## WORK TASK
In the listing below, find each line with the string "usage" and report it.

## DATA FOR THE TASK
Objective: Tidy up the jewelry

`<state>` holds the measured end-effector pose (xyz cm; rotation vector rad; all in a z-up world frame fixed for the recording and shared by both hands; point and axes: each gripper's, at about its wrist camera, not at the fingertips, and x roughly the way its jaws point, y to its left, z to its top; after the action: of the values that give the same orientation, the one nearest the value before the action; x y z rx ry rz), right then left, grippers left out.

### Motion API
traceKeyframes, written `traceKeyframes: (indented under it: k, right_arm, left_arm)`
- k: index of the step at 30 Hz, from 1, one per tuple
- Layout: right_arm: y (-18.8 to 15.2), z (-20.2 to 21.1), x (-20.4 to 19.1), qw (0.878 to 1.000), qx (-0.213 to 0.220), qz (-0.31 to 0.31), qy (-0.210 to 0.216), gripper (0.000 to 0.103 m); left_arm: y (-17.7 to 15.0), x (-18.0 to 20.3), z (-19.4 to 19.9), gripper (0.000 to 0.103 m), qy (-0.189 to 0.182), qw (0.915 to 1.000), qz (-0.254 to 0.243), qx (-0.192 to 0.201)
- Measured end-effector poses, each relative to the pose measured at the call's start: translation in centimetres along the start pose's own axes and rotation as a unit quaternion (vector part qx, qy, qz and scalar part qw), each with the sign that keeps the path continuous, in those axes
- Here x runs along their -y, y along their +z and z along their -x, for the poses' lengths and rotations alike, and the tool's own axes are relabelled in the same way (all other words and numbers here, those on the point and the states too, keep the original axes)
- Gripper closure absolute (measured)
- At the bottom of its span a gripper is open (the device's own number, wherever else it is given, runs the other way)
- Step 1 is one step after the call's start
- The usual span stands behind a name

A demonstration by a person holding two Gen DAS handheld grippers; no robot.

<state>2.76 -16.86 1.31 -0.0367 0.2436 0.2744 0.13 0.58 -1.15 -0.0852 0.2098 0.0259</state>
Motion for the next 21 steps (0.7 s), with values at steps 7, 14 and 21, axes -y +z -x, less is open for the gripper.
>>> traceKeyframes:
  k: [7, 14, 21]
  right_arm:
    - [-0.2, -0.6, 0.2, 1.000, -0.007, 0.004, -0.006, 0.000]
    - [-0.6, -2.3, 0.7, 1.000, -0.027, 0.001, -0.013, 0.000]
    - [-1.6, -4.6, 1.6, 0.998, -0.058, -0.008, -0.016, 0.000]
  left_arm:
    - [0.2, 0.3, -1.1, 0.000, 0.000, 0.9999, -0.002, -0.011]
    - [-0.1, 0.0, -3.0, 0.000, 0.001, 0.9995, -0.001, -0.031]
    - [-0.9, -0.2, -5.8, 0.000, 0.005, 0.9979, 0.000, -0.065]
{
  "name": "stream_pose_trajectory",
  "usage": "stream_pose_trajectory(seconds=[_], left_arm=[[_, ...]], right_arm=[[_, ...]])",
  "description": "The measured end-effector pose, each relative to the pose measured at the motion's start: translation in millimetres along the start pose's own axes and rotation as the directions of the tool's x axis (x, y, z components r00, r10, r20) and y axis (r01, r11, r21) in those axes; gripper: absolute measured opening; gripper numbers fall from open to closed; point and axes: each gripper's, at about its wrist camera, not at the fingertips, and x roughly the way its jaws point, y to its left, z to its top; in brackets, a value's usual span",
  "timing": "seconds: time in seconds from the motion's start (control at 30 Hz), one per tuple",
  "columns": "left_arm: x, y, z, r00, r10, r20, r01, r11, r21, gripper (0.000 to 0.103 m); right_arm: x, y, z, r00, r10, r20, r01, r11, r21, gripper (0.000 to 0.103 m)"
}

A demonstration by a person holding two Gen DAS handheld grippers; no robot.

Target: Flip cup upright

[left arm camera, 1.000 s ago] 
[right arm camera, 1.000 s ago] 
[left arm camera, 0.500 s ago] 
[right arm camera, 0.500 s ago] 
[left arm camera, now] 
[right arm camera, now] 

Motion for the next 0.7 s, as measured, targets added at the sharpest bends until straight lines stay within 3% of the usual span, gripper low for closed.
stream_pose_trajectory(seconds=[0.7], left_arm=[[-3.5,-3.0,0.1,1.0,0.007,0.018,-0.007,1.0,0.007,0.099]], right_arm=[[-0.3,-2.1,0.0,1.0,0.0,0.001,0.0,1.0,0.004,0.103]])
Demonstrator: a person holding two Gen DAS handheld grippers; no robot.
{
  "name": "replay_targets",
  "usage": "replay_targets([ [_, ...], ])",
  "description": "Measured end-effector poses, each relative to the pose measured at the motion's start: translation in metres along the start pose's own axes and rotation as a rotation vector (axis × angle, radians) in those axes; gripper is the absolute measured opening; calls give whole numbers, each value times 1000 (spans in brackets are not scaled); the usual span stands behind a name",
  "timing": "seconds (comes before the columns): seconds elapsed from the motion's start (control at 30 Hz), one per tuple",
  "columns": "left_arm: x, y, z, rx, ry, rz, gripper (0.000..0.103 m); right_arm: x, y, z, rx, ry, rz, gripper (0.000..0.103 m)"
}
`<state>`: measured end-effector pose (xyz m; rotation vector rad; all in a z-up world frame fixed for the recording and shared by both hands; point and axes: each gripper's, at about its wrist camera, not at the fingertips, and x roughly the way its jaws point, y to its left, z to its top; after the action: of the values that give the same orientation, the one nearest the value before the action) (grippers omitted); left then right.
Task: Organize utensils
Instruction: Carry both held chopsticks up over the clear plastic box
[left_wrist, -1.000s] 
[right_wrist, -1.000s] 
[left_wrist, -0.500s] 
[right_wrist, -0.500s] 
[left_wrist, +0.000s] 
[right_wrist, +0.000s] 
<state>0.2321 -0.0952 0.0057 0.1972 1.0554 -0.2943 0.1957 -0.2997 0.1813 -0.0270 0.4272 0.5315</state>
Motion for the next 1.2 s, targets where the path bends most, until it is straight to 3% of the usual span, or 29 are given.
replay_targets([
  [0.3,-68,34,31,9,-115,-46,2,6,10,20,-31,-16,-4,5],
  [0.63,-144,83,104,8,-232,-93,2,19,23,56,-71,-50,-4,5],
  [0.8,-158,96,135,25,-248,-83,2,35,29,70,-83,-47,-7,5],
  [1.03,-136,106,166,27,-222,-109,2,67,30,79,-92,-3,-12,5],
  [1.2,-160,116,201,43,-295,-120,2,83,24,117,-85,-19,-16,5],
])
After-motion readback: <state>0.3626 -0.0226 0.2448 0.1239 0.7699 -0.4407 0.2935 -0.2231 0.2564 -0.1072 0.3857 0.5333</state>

## OUTPUT FOR THIS EXERCISE
  "usage": "stream_pose_trajectory(seconds=[_], left_arm=[[_, ...]], right_arm=[[_, ...]])",
  "usage": "replay_targets([ [_, ...], ])",

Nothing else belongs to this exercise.